Soon will be listed here.

Abstract

The universal second messenger cyclic di-GMP (cdG) is involved in the regulation of a diverse range of cellular processes in bacteria. The intracellular concentration of the dinucleotide is determined by the opposing actions of diguanylate cyclases and cdG-specific phosphodiesterases (PDEs). Whereas most PDEs have accessory domains that are involved in the regulation of their activity, the regulatory mechanism of this class of enzymes has remained unclear. Here, we use biophysical and functional analyses to show that the isolated EAL domain of a PDE from Escherichia coli (YahA) is in a fast thermodynamic monomer-dimer equilibrium, and that the domain is active only in its dimeric state.

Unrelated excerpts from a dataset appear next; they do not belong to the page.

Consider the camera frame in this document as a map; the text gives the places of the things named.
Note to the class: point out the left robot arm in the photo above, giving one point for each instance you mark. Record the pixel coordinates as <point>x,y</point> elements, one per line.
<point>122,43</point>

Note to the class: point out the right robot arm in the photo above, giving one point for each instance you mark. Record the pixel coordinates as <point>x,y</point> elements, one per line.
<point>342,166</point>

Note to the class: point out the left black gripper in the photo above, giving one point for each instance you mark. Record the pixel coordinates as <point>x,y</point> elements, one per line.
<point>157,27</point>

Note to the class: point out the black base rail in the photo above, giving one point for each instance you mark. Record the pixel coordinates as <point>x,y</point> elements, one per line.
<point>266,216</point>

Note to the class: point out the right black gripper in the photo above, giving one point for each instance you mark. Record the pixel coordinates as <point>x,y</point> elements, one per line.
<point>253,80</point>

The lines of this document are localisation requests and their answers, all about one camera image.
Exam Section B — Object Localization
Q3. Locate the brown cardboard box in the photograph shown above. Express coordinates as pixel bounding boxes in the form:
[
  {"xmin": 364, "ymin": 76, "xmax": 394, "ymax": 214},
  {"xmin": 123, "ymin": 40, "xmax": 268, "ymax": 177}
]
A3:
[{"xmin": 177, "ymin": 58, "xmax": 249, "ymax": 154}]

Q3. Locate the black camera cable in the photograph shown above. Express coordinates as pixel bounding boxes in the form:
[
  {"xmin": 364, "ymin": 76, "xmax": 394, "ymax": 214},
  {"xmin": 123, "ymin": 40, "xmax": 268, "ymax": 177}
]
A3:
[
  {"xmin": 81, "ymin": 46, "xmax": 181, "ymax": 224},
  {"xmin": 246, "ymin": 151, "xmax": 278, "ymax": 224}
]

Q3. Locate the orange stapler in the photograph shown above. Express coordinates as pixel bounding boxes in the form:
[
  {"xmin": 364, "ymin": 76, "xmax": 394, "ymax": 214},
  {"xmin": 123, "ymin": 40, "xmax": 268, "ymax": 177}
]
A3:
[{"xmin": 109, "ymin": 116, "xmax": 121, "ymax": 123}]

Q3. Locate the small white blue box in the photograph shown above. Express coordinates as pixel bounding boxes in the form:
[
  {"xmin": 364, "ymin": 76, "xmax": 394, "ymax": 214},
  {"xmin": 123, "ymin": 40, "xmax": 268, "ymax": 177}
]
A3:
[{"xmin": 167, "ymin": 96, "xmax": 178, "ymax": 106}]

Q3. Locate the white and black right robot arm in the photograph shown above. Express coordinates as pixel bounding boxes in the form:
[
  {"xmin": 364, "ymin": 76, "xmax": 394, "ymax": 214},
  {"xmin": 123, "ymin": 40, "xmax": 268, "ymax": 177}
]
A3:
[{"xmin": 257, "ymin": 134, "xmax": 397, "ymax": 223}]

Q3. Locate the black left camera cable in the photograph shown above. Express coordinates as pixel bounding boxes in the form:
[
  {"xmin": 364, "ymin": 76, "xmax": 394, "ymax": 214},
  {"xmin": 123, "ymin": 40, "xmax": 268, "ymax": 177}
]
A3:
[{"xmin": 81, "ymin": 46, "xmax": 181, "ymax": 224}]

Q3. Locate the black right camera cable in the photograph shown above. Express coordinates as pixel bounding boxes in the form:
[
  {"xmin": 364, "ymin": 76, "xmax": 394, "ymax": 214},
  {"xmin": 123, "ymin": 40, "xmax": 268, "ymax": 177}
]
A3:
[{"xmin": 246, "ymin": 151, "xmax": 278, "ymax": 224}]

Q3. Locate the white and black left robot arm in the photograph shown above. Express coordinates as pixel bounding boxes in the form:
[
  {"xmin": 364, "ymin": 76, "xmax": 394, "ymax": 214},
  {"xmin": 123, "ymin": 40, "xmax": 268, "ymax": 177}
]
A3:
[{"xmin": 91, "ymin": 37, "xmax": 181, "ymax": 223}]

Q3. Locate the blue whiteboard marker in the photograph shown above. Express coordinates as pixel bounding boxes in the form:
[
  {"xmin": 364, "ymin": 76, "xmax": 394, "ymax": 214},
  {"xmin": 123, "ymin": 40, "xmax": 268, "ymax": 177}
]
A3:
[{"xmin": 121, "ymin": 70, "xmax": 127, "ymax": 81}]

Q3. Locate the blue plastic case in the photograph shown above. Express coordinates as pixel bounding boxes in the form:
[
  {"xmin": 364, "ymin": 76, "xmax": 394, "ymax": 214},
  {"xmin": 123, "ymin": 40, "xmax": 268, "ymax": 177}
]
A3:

Furthermore, our data indicate thermodynamic coupling between substrate binding and EAL dimerization with the dimerization affinity being increased about 100-fold upon substrate binding. Crystal structures of the YahA-EAL domain determined under various conditions (apo, Mg(2+), cdG·Ca(2+) complex) confirm structural coupling between the dimer interface and the catalytic center. The built-in regulatory properties of the EAL domain probably facilitate its modular, functional combination with the diverse repertoire of accessory domains.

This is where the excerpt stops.